Magalix is about helping companies and developers find the right balance between performance and capacity inside their kubernetes clusters. So, we are big Kubernetes fans. We went through lots of pains and learning cycles to make Kubernetes work properly for our needs. Those experiences also helped us a lot to empathize with our customers. Building fully containerized and building fully elastic Kubernetes managed microservices is hard and still requires a lot of legwork.
We have been using Kubernetes for more than a year now and what I’m sharing here are some highlights. Feel free to ask questions about your specific situation. I’ll be happy to share how we solved similar problems in our infrastructure.

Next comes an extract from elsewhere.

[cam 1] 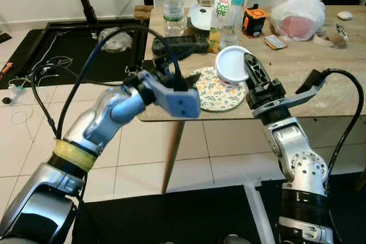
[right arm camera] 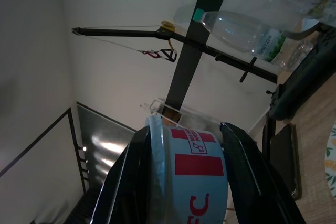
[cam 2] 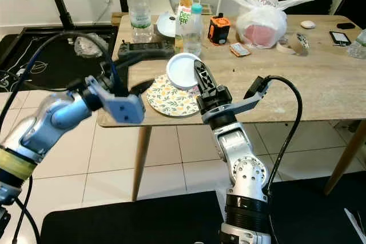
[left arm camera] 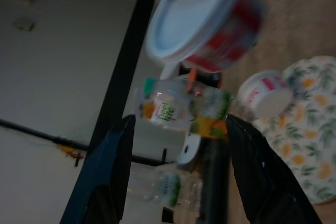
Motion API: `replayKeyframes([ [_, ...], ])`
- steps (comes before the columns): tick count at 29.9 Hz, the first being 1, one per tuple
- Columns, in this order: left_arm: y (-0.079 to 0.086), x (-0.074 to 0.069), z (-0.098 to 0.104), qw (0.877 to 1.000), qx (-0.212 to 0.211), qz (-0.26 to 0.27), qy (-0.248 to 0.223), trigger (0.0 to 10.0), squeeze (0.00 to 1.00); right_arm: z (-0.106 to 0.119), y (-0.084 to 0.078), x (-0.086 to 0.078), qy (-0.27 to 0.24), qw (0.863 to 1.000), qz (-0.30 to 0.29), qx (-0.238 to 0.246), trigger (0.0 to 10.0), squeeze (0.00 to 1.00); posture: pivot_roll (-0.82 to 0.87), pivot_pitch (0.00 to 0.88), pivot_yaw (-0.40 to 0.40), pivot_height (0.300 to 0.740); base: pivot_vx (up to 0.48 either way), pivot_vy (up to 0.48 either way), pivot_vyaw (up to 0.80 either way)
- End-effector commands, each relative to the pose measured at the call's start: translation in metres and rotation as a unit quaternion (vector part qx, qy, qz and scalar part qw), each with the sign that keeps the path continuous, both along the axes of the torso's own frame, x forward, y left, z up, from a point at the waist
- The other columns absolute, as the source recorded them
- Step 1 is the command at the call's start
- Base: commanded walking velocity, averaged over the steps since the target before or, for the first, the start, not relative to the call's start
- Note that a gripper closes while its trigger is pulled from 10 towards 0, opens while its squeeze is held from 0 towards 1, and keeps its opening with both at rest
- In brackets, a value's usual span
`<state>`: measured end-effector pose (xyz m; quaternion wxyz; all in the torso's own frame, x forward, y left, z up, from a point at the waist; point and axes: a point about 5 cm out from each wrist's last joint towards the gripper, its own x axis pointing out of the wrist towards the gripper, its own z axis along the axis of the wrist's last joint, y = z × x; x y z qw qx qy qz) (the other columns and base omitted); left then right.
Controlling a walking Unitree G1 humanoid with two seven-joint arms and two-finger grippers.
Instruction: Restocking fridge
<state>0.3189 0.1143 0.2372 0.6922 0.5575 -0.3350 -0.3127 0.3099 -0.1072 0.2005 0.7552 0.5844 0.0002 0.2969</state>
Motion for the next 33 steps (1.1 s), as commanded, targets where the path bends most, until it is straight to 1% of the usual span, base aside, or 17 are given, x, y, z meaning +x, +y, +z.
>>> replayKeyframes([
  [1, 0.002, 0.0, 0.0, 0.998, -0.036, 0.004, 0.047, 10.0, 0.0, 0.009, 0.014, 0.0, -0.01, 1.0, 0.017, 0.015, 10.0, 0.0, 0.08, 0.044, -0.023, 0.74, 0.0, 0.0, 0.0],
  [3, 0.0, 0.001, 0.003, 0.991, -0.087, 0.002, 0.104, 10.0, 0.0, 0.008, 0.014, 0.0, -0.01, 1.0, 0.017, 0.015, 10.0, 0.0, 0.08, 0.044, -0.023, 0.74, 0.0, 0.0, 0.0],
  [5, -0.004, -0.001, 0.01, 0.956, -0.181, -0.024, 0.23, 10.0, 0.0, 0.008, 0.014, 0.0, -0.009, 1.0, 0.016, 0.014, 10.0, 0.0, 0.08, 0.048, -0.023, 0.74, 0.0, 0.0, 0.0],
  [6, -0.004, -0.002, 0.015, 0.929, -0.222, -0.045, 0.291, 10.0, 0.0, 0.008, 0.014, 0.0, -0.009, 1.0, 0.016, 0.014, 10.0, 0.0, 0.09, 0.048, -0.023, 0.74, 0.0, 0.0, 0.0],
  [7, -0.003, -0.003, 0.021, 0.885, -0.28, -0.069, 0.367, 10.0, 0.0, 0.008, 0.014, 0.0, -0.009, 1.0, 0.016, 0.013, 10.0, 0.0, 0.09, 0.048, -0.024, 0.74, 0.0, 0.0, 0.0],
  [8, -0.003, -0.003, 0.021, 0.885, -0.28, -0.069, 0.367, 10.0, 0.0, 0.008, 0.014, 0.0, -0.009, 1.0, 0.016, 0.013, 10.0, 0.0, 0.09, 0.048, -0.024, 0.74, 0.0, 0.0, 0.0],
  [10, 0.002, -0.003, 0.029, 0.807, -0.35, -0.114, 0.462, 10.0, 0.0, 0.008, 0.015, 0.0, -0.009, 1.0, 0.018, 0.012, 10.0, 0.0, 0.08, 0.048, -0.023, 0.74, 0.0, 0.0, 0.0],
  [13, 0.004, -0.003, 0.03, 0.783, -0.368, -0.122, 0.487, 10.0, 0.0, 0.008, 0.015, 0.0, -0.01, 1.0, 0.019, 0.012, 10.0, 0.0, 0.08, 0.048, -0.023, 0.74, 0.0, 0.0, 0.0],
  [14, 0.008, -0.002, 0.028, 0.736, -0.408, -0.132, 0.524, 10.0, 0.0, 0.008, 0.015, -0.001, -0.011, 1.0, 0.019, 0.011, 10.0, 0.0, 0.08, 0.049, -0.024, 0.74, 0.0, 0.0, 0.0],
  [15, 0.009, -0.002, 0.027, 0.72, -0.421, -0.137, 0.535, 10.0, 0.0, 0.008, 0.015, -0.001, -0.011, 1.0, 0.019, 0.01, 10.0, 0.0, 0.08, 0.049, -0.024, 0.74, 0.0, 0.0, 0.0],
  [16, 0.009, -0.002, 0.027, 0.72, -0.421, -0.137, 0.535, 10.0, 0.0, 0.008, 0.015, -0.001, -0.011, 1.0, 0.019, 0.01, 10.0, 0.0, 0.08, 0.049, -0.024, 0.74, 0.0, 0.0, 0.0],
  [20, 0.011, -0.002, 0.022, 0.669, -0.454, -0.134, 0.573, 10.0, 0.0, 0.007, 0.014, -0.001, -0.01, 1.0, 0.018, 0.011, 10.0, 0.0, 0.08, 0.053, -0.025, 0.74, 0.0, 0.0, 0.0],
  [24, 0.011, 0.003, 0.009, 0.671, -0.459, -0.072, 0.577, 10.0, 0.0, 0.005, 0.015, -0.001, -0.008, 1.0, 0.018, 0.009, 10.0, 0.0, 0.08, 0.053, -0.025, 0.74, 0.0, 0.0, 0.0],
  [26, 0.014, 0.008, 0.0, 0.634, -0.494, -0.032, 0.594, 10.0, 0.0, 0.004, 0.017, -0.001, -0.008, 1.0, 0.019, 0.008, 10.0, 0.0, 0.08, 0.056, -0.024, 0.74, 0.0, 0.0, 0.0],
  [28, 0.014, 0.008, -0.009, 0.624, -0.5, -0.005, 0.601, 10.0, 0.0, 0.003, 0.017, -0.001, -0.007, 1.0, 0.017, 0.004, 10.0, 0.0, 0.08, 0.057, -0.025, 0.74, 0.0, 0.0, 0.0],
  [30, 0.014, 0.007, -0.012, 0.628, -0.495, 0.005, 0.6, 10.0, 0.0, 0.002, 0.016, -0.001, -0.007, 1.0, 0.015, 0.001, 10.0, 0.0, 0.08, 0.057, -0.025, 0.74, 0.0, 0.0, 0.0],
  [33, 0.017, 0.0, -0.057, 0.68, -0.426, 0.115, 0.586, 10.0, 0.0, -0.038, 0.002, 0.001, 0.035, 0.993, -0.034, -0.107, 10.0, 0.0, 0.08, 0.059, -0.03, 0.74, 0.0, 0.0, 0.0],
])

High-Level Goals and Architecture
Our service provides resources management and recommendations using a sophisticated AI. Our AI pipeline consists of time series predictions, scalability decision analysis, optimization, and a feedback loop to learn from these decisions. These are mostly offline systems, but we also have real-time systems that interact with our customers' clusters via installed pods. Our systems must have high availability with very low latency for a quick response to scalability needs. We also provide one-stop service where users can manage many distributed clusters at different geographies and cloud providers.
So, with those goals in mind, we decided to have multiple Kubernetes clusters organized in a hierarchical way with these goals in mind.
To achieve these goals, our infrastructure ended up having multiple Kubernetes clusters with only one secure endpoint publicly accessible to deployed agents.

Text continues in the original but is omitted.